In a lot of other ways, however, the episode pulled off nearly everything it tried to do, in part thanks to a lot of nice little details. Some examples:
-- Nog's attack on Jake. While it was somewhat unexpected, the telling point is that Nog didn't use or need the cane while beating up
-- Some good use of flashbacks, both to Nog's wounding and to his first exposure to Vic's music. (And no, the latter flashback wasn't aired before; given the production values, I assume it was filmed with the first episode and simply held for this, which shows nice forethought.)
-- Meetings that seemed to show an awareness of what Nog was doing. It's nice for a change to have the medical personnel agree with each other. :-)
-- Everyone teaming up to slam Bashir's tastes in holosuite programs -- though to be fair, the Alamo one was Miles' idea, not Julian's.
And some other points...
-- If Vic is to remain a solid character (no pun intended), the "he's a really different hologram" stuff has to stop, or at least get toned down incredibly. I find it extremely difficult to believe that Starfleet would sanction a hologram as self-aware and internally powerful as Vic Fontaine's been in spots. (Rather than say "he can keep himself off," for instance, you could simply have him turning himself off every time Nog turns him on. Same idea, more plausible.)

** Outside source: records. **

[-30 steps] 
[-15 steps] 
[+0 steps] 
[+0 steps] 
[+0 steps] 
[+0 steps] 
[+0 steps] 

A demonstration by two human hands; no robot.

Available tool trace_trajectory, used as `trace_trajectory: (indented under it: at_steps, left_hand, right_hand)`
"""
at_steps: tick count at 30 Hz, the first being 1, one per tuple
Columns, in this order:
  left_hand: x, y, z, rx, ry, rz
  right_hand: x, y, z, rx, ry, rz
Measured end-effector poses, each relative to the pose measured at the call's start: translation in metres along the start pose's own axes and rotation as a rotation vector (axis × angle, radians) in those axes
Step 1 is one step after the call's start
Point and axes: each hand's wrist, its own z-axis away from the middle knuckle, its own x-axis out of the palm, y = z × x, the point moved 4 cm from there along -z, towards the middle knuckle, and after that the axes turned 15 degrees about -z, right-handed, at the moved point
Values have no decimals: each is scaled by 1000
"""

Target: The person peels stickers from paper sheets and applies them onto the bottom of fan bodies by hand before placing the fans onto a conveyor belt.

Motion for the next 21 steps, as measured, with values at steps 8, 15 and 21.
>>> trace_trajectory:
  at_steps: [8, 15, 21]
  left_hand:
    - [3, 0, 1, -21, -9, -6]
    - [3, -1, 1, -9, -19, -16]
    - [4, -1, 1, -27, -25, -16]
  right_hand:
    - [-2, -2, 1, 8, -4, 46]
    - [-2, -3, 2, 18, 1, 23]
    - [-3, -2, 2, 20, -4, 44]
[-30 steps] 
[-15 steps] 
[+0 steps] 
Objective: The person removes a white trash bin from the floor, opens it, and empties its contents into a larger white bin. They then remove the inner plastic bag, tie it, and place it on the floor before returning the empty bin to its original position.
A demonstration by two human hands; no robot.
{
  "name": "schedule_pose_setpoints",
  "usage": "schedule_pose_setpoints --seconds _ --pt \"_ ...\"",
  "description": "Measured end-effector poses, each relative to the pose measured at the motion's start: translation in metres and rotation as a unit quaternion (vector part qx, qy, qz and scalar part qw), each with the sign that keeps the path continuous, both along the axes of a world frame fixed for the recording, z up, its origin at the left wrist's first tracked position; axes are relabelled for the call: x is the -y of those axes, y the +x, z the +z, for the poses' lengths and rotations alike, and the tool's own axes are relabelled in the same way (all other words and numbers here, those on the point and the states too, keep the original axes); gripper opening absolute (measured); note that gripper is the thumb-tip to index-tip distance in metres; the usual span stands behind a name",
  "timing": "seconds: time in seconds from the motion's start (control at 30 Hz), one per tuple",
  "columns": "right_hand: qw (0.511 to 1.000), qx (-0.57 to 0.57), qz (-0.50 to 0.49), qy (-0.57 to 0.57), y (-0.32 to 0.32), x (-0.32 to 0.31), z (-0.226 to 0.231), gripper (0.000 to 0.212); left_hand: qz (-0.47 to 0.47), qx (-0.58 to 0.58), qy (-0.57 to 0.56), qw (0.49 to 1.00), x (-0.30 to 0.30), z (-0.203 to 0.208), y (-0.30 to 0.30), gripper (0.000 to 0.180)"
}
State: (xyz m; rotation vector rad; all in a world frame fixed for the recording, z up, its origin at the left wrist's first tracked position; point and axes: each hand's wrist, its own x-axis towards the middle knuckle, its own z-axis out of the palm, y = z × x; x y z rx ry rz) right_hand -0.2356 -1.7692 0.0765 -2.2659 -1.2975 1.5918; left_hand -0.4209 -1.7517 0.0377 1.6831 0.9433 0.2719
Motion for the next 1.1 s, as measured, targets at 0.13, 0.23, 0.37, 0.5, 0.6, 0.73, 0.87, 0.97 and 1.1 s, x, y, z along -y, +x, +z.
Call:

-- I could have done without the what-religion-is-Nog camera angle as he gets ready for bed.
-- I was a little surprised to see that Nog didn't wind up with a replicated version of the glamorous walking stick.
-- Have we ever seen old film footage before on Trek? I'm not thinking of any. Stills, yes, but not film.
-- I don't recall how many mentions we've had of the Alamo program, but it's been quite a few now. I'm forced to agree with others who are speculating that this might be leading somewhere.
-- "Where's your computer?" "Right here. It's 1962, whaddya want from me?" Can't argue with that. :-)
-- I really hope that Nog's arrival was filmed along with scenes from other episodes. Otherwise, Auberjonois and Dorn spent hours in makeup for a whopping one and zero lines, respectively. That can't be fun.
That about covers it. Overall, "It's Only a Paper Moon" is a solid tale of recovery, and one that was strong enough that I may rethink parts of "The Siege of AR-558". Any show that can actually make me warm to Vic Fontaine must be doing something right. (Of course, I said the same thing about "Children of Time" and Odo/Kira; we later wound up with "His Way," so maybe I should just keep my trap shut. :-) ) Wrapping up, then:
Writing: The occasional "off" moment with Ezri or Jake, but the two central figures worked just fine.
Directing: No complaints.
Acting: There were a few spots where Eisenberg seemed to falter, and Chase Masterson had a few annoying moments (surPRISE, surprise), but overall very solid.
OVERALL: A 9; one of the season's strongest so far. Here's hoping it's the start of a trend.
Ezri's family secrets come back to haunt ... Miles?
A happy 1999 to all!
"What got into you, anyway?"
"I don't know. She started calling me a hero, and things just went downhill from there."
"She called you a hero, and for that you slugged your best friend?
Remind me never to give you a compliment."